Un libro che smonta, con meticolosa documentazione e appassionato amore per la libertà dell'individuo, le argomentazioni proibizioniste, e ne smaschera un paternalismo e un moralismo difficilmente compatibili con una democrazia liberale.
Perché è proibita la vendita di eroina, mentre non lo è quella di attrezzature da alpinismo, nonostante la montagna mieta piùvittime del famoso oppiaceo? Perché è possibile acquistare alcol e tabacco, sperperare interi patrimoni famigliari in infernali videopoker da bar, mentre è illegale la vendita di marijuana che crea una dipendenza molto meno forte?
E ancora: perché cento anni di "guerra alla droga" si sono rivelati un clamoroso fallimento, dal punto di vista economico, sociale e dell'ordine pubblico?
Questo libro suggerisce una risposta semplice: la maggior parte delle contraddizioni e dei fallimenti riguardanti "la guerra alla droga" dipendono dalla proibizione stessa.
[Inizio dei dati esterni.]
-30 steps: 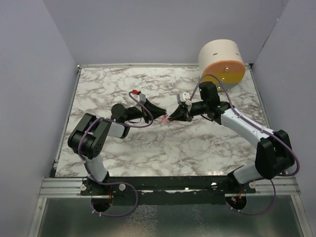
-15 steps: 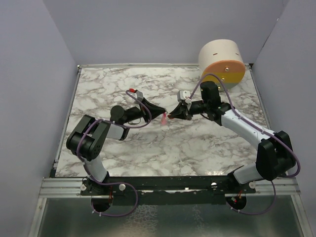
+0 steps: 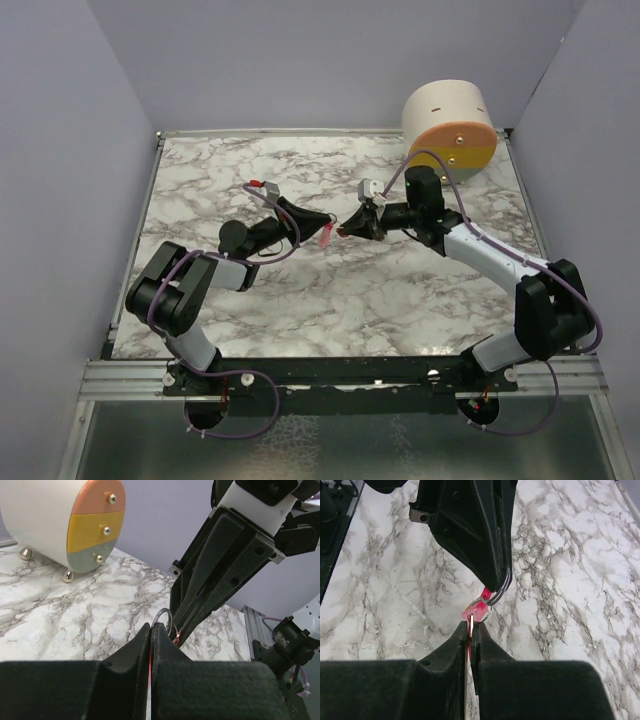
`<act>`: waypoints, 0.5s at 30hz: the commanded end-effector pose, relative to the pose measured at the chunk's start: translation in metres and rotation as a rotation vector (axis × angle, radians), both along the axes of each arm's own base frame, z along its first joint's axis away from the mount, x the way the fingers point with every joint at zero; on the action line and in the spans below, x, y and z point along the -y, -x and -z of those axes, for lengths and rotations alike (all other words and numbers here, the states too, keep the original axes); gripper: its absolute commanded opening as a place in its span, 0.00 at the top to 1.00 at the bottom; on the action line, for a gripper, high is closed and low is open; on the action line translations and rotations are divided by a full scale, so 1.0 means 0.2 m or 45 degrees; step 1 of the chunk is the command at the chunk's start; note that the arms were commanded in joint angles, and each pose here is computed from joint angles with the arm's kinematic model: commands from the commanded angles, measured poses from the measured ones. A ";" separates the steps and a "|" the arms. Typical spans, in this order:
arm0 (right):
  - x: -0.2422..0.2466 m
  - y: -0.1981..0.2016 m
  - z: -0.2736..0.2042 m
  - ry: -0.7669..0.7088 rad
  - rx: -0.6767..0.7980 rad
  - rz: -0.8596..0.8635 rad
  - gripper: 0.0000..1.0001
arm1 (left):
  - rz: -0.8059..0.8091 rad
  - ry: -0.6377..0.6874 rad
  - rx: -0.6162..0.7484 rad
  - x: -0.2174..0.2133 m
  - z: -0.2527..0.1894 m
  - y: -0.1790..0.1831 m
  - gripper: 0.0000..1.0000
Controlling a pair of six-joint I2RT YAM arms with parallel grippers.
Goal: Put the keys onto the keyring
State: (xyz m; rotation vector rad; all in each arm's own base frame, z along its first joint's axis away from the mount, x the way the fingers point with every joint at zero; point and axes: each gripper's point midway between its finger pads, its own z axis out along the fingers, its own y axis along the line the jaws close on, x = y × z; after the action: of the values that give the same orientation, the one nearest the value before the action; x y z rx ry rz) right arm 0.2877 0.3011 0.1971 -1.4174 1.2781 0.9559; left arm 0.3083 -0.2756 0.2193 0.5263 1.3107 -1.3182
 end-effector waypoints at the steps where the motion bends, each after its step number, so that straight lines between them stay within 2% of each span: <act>1: -0.02 -0.02 0.04 -0.019 -0.046 0.030 0.99 | -0.088 0.209 0.256 -0.07 -0.33 0.02 1.00; 15: -0.07 -0.06 0.00 -0.069 -0.083 0.002 0.99 | -0.103 0.266 0.248 -0.05 -0.39 0.01 1.00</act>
State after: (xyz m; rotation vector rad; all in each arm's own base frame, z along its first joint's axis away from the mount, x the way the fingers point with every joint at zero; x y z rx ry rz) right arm 0.2998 0.3096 0.1947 -1.3546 1.2947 0.9924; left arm 0.3154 -0.2751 0.2280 0.4299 1.3141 -1.3274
È la proibizione che impedisce un controllo sulle sostanze, lasciando che circolino stupefacenti dalla composizione sconosciuta. È sempre la proibizione che alimenta un sistema criminale attorno alla produzione e alla vendita di droga. È infine la proibizione che pretende di stabilire cosa è dannoso per i singoli individui e vieta di assumere droghe nel modo piùsicuro possibile.
Attraverso una lucida disamina degli argomenti proibizionisti, l'autore svela che essi si fondano su un moralismo mosso da un illogico desiderio di controllo sociale.